Ensuring the health and well-being of patients is an imperative not only for health authorities, but the entire industry. Substandard and falsified medicines may cause severe damage to patients leading to untreated diseases, shortages in supply and an overall decrease in public trust. In some cases, poor supply chain practices may cause serious adverse effects including life-threatening situations and/or death. These products suffer from both quality and effectiveness issues by inadequately treating the related condition. One risk associated with this is the public losing their trust in the manufacturer and health care systems.

Global Supply Chain Requirements

The foundational requirement in producing drugs, as well as developing procedures for global supply chain security, is to make sure that pharmaceuticals are safe to use. The quality and efficacy of finished products must remain high through the product's expiry. This requirement is felt amongst all the stakeholders, including manufacturers, distributors, health care providers and other auxiliary industry partners.

With an increased focus on security comes an increased concern on health care costs. When pharmaceutical prices rise, there may also be an impulse to buy medicines from unauthorized or black-market sources, leading to an influx of falsified medicines. A public health emergency like the current COVID-19 pandemic has given the pharmaceutical industry a broad example of the delicate balance in the global supply chain vulnerabilities, which can quickly impact patient safety.

United States Pharmacopeia (USP) Initiatives Against Falsified Medicines

 As defined by USP, vulnerabilities in the global medicine supply chain can also have a direct impact on patients in the U.S., as well as globally. USP has worked in collaboration with global health authorities to ensure trust in the global supply chain and to minimize the impact of poor-quality medications on patient health. The approach of USP standards is simple and holds companies accountable to maintain the quality of the medical product: Define the standards and make them accessible for stakeholders to increase quality and decrease risk.

USP standards provide a benchmark for manufacturers to test medicines and comply with Current Good Manufacturing Practices (cGMP) requirements. These public standards help ensure the right ingredient is utilized in the correct amount by the right personnel during the manufacturing of a drug product.

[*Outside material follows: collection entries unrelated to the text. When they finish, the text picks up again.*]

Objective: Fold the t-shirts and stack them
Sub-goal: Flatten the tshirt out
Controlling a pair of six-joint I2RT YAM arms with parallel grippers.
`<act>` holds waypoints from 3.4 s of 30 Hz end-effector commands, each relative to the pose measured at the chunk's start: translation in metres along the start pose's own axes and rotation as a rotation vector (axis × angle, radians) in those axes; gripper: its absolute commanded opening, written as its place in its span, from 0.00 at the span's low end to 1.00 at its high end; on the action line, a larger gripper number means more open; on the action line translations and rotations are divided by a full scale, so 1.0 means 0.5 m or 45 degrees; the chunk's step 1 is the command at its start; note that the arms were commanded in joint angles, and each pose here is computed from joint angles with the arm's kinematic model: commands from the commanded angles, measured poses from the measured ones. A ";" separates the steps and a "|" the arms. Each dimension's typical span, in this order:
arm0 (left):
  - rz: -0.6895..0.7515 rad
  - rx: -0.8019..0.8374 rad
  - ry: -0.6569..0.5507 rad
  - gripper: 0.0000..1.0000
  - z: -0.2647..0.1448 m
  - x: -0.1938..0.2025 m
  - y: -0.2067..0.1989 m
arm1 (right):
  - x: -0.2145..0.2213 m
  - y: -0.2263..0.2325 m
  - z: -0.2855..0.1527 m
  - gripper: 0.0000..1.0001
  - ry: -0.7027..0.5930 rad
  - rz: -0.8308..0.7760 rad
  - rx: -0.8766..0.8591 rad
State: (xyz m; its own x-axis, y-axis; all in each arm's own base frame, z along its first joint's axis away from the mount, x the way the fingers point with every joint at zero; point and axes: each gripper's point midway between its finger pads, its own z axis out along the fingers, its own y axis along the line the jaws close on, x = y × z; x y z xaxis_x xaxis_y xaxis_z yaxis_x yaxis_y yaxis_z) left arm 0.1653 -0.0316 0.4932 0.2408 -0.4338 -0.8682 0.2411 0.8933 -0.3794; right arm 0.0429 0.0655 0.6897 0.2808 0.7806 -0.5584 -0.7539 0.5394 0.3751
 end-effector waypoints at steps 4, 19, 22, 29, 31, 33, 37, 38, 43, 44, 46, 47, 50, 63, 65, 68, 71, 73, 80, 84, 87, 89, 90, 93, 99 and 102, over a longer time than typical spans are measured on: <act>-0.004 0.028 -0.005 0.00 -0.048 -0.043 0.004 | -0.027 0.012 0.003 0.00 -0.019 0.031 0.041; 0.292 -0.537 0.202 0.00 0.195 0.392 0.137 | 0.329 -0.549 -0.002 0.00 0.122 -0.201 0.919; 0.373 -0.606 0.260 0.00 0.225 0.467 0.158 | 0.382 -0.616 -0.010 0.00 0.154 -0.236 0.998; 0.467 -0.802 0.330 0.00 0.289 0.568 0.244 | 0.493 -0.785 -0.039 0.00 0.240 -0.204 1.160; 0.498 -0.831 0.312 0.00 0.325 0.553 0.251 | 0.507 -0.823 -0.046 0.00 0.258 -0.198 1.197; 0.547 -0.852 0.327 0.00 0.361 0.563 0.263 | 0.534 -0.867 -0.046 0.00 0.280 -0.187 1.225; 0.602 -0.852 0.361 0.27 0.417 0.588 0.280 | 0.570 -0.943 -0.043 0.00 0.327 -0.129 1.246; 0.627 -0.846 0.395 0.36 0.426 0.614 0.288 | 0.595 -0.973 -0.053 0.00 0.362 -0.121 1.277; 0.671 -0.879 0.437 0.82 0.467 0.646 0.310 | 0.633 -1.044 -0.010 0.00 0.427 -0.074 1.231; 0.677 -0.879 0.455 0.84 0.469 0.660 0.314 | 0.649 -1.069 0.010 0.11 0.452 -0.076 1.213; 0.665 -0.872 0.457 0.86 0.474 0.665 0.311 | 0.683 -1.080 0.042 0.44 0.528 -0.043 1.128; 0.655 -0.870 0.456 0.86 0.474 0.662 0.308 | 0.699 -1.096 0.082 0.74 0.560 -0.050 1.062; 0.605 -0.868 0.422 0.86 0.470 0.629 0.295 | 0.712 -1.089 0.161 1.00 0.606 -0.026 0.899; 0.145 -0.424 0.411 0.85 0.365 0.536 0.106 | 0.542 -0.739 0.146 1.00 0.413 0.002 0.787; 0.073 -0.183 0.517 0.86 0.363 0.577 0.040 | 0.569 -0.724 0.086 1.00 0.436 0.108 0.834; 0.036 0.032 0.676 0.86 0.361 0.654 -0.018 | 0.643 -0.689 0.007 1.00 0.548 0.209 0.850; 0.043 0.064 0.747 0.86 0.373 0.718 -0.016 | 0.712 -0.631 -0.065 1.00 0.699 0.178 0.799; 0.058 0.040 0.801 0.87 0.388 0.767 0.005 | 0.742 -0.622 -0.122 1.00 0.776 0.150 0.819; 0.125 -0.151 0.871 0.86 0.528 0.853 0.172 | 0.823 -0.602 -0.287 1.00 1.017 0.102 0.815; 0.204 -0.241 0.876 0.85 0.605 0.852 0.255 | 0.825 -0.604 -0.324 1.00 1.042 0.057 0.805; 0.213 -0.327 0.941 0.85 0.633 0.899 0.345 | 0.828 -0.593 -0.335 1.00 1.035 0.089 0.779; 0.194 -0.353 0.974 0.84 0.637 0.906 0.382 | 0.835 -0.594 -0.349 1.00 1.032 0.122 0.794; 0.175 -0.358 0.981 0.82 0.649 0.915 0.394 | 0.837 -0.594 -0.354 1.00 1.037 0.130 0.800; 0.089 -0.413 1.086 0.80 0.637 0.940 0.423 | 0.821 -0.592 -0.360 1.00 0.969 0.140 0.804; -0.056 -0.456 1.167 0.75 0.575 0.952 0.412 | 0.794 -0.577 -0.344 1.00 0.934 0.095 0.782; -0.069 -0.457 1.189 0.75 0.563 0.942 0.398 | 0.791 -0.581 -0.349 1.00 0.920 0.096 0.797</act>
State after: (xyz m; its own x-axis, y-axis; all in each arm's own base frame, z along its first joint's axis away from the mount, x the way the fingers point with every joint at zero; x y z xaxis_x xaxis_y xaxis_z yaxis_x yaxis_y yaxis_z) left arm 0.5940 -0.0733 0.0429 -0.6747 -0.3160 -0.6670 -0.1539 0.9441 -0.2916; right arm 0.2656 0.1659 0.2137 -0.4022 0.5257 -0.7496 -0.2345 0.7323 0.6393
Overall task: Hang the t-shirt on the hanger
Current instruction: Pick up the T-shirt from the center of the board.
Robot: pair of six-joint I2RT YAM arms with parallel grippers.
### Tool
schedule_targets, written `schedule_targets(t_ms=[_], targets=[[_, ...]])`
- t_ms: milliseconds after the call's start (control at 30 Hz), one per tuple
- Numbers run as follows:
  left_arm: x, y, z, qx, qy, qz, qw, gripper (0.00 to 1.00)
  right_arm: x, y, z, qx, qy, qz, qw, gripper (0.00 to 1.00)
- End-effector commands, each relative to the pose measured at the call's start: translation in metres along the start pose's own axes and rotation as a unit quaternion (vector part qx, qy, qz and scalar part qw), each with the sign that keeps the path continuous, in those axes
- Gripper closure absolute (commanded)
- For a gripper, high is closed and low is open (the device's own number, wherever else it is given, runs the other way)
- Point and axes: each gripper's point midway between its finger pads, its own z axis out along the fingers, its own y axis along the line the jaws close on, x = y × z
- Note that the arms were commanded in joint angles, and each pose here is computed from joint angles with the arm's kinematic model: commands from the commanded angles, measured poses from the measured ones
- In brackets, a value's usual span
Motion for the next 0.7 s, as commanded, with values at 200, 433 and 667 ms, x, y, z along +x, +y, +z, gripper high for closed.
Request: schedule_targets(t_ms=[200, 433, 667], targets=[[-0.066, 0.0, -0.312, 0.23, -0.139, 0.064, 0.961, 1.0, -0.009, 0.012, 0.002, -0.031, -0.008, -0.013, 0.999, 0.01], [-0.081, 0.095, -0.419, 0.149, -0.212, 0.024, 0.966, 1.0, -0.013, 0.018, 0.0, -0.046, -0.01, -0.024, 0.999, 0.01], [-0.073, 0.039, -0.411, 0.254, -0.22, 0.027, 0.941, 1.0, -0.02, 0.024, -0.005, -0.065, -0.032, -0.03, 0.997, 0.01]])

FDA Approach to Supply Chain Security

In June 2021, FDA finalized a guidance on Identification of Suspect Product and Notification to counteract and support implementation of initiatives based on Drug Supply Chain Security Act (DSCSA) of 2013. The onus for security is placed on manufacturers, repackagers, wholesale distributors, and dispensers for identifying suspect product and notifying health authorities as well as other partners no later than 24 hours after making the determination. The requirement to terminate notifications of illegitimate product and products with a high risk of illegitimacy in consultation with FDA is defined within this guidance.

Additionally, the DSCSA outlines critical steps to build an electronic, interoperable system over a 10-year period that will identify and trace certain prescription drugs as they are distributed within the United States. The intent is to ensure traceability of errant and harmful products as well as ensure accountability and enforcement legally.

FDA provides guidance on strategies for identification of suspect or illegitimate product which reduces risk to manufacturer reputation, legal liability, and patient safety.

Overcome Threats With the Right Partner

The foundation of the excellent relationship between pharmaceutical companies and the public is “trust.” People spend their lives and their savings to receive quality health care in much of the modern world. Communication and proper oversight of the global supply chain are the keys to ensuring continued patient safety and access. While supply chain disruptions, falsified medicines and suspect product pose a threat to patient health and safety, the only way to overcome these threats are to work with global partners in implementing security initiatives.